First off, I would like to thank the entire RStudio team: you guys are making R better, popular, available, friendly to use, and you are building a wonderful community. Thank you also to everyone involved in the tidyverse
. Huge huge fan here. R is really taking a new and great direction thanks to those packages and all of Hadley's amazing books.
Now, there is something that has bugged me a little about RStudio, and I thought that the best thing would be to open up a conversation with the RStudio team on the subject.
I commonly hear (e.g. workshops within my university) or read (e.g. blogs-including RStudio blogs) that RStudio has this or that cool feature while the package and code running under the hood when that feature is used are not made clear.

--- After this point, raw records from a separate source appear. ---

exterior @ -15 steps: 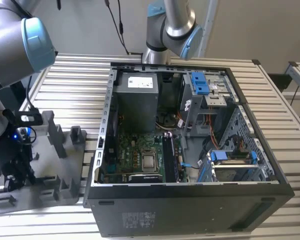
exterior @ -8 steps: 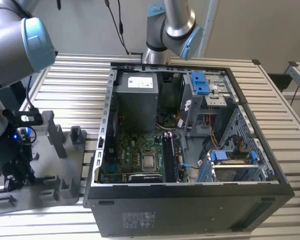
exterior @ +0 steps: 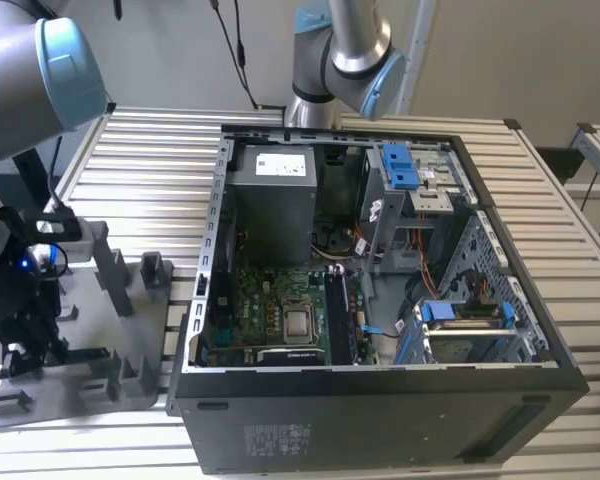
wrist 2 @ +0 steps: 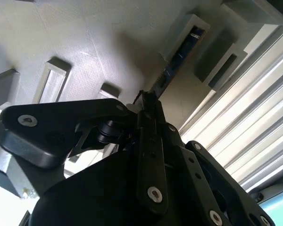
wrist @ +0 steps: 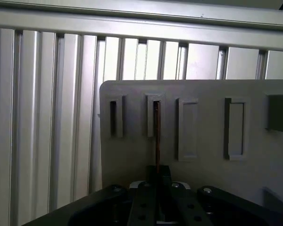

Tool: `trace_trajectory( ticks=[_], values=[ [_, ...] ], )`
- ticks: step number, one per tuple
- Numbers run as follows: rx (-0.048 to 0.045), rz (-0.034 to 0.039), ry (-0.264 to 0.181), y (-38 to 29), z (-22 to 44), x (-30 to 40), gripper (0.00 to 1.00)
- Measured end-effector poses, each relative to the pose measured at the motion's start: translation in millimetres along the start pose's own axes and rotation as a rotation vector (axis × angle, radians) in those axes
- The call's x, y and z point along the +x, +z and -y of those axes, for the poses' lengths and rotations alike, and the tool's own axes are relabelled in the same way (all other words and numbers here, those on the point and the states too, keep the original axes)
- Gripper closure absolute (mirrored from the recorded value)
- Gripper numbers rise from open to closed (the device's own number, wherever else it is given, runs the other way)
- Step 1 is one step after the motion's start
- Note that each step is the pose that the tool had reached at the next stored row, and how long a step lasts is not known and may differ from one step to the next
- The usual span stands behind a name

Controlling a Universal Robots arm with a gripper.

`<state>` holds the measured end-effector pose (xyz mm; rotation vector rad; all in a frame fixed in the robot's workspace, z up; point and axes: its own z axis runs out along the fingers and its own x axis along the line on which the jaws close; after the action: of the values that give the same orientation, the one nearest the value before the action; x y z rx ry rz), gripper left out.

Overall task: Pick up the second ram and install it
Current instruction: 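Pick up the second ram and move it above second insertion slot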

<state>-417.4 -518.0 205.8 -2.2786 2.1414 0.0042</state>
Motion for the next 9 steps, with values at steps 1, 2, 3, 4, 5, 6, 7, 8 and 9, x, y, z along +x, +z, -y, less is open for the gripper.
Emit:
trace_trajectory(
  ticks=[1, 2, 3, 4, 5, 6, 7, 8, 9],
  values=[
    [0.0001, 0.0000, 0.000, -1.5, 0.0, 0.0, 0.86],
    [0.0001, 0.0000, 0.000, -3.3, 0.0, 0.0, 0.86],
    [0.0001, 0.0000, 0.000, -5.5, 0.1, -0.1, 0.86],
    [-0.0001, -0.0001, 0.000, -7.6, 0.1, -0.1, 0.86],
    [0.0000, 0.0000, 0.000, -9.8, 0.1, -0.1, 0.86],
    [0.0001, 0.0001, 0.000, -11.2, 0.1, -0.1, 0.86],
    [0.0000, 0.0000, 0.000, -12.8, 0.0, -0.1, 0.86],
    [0.0000, 0.0000, 0.000, -14.6, 0.1, -0.1, 0.86],
    [0.0000, 0.0000, 0.000, -16.1, 0.1, -0.2, 0.86]
  ],
)
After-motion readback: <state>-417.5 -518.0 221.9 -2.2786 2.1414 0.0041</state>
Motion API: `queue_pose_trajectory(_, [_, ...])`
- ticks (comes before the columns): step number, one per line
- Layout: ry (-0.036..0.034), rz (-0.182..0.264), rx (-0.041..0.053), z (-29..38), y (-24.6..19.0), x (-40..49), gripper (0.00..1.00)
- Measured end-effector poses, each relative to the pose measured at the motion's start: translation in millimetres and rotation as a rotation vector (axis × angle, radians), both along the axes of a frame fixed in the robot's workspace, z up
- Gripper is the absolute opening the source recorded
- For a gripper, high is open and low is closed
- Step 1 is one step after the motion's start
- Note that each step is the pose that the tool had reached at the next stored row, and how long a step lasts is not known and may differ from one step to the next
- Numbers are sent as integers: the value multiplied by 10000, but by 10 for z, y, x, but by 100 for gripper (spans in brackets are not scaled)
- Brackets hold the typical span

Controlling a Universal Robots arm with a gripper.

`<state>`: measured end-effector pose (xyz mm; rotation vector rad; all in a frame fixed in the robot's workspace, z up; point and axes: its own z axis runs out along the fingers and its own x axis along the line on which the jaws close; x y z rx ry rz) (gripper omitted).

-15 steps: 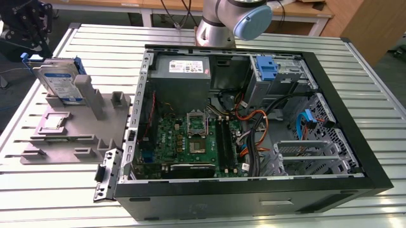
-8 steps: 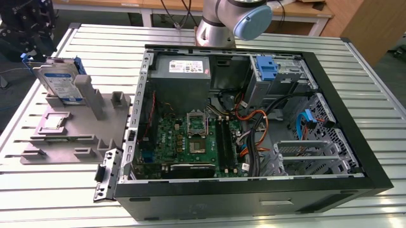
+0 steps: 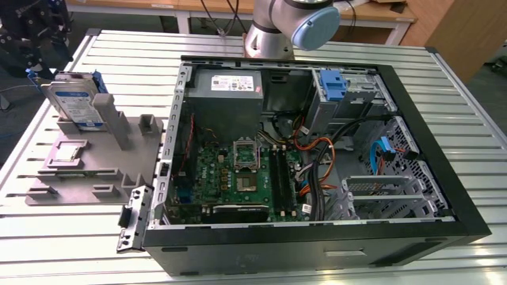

One example (but I have many others) would be this post: https://support.rstudio.com/hc/en-us/articles/205753617-Code-Diagnostics. The package lintr
is not mentioned once.
This has, in my opinion, several issues:
1/ There is an acknowledgement issue. Often, those packages that are run under the hood are created by the very RStudio people and I guess, in those cases, that may not matter. But if anyone outside of the RStudio team created or contributed to these packages, it might.
2/ It is deceiving in making people think that these features were created by RStudio and that RStudio is necessary to use them. This seems to me to be a serious transparency issue. I use R in emacs ESS and after reading the above post (to stay within that example), I truly believed that code diagnostics was a really cool feature that only RStudio users had access to. Until I realized, but quite a while later and totally by chance, that RStudio simply runs lintr
under the hood and that lintr
runs beautifully in ESS. I now use it all the time and love it (it has helped me get better formatting practices )
3/ One of the benefits of writing code rather than using a GUI system is to understand what is happening. To get out of the black box system. RStudio is a phenomenal IDE for sure. If I were not an emacs user, I would absolutely use RStudio. But at times, the boundary between IDE and GUI gets passed and I find that unfortunate for the users. I am surrounded by grad students that are very advanced R users, but who have no idea, for instance, that clicking on "knit this file" (or whatever the button says) runs rmarkdown::render()
and can totally be achieved outside of RStudio. That RStudio has a beautiful and very convenient integration of the function, but that the function belongs to a package that is independent from RStudio and runs in the console or R GUI, etc. Of course, if they paid attention, they would see the line of code appear on the console while clicking the button. But they don't and some of the feature they use commonly come out of a magic black box for them.
I hope my message does not come across as aggressive as I really do not mean it that way!!! RSstudio is amazing. And it makes R friendly. It is amazing out of the box and any person new to R has access to a system that takes months to set in place in ESS. It plays a phenomenal service within the R community. But I would love to see more transparency about what is being run in some of the cool features that are being implemented, more education to users about what code is being called so that the IDE remains an IDE and does not turn into a black box. And maybe keeping in mind that there are other good alternatives (if not as friendly to use) and that there is an R life outside of RStudio. Even for people who are utter fans of the tidyverse
, the RStudio team, and Hadley's work. Ideally, I would love to see some merging and collaborations between those parallel systems: RStudio and emacs ESS; rmarkdown and org mode... Because they are both amazing and do more or less the same things.
Thank you sincerely for reading my lengthy message and for all of your amazing work for the development of R and the R community. If I have been unfair or wrong, please let me know! There may be things I ignore or did not see/read/notice and that would make me change my views.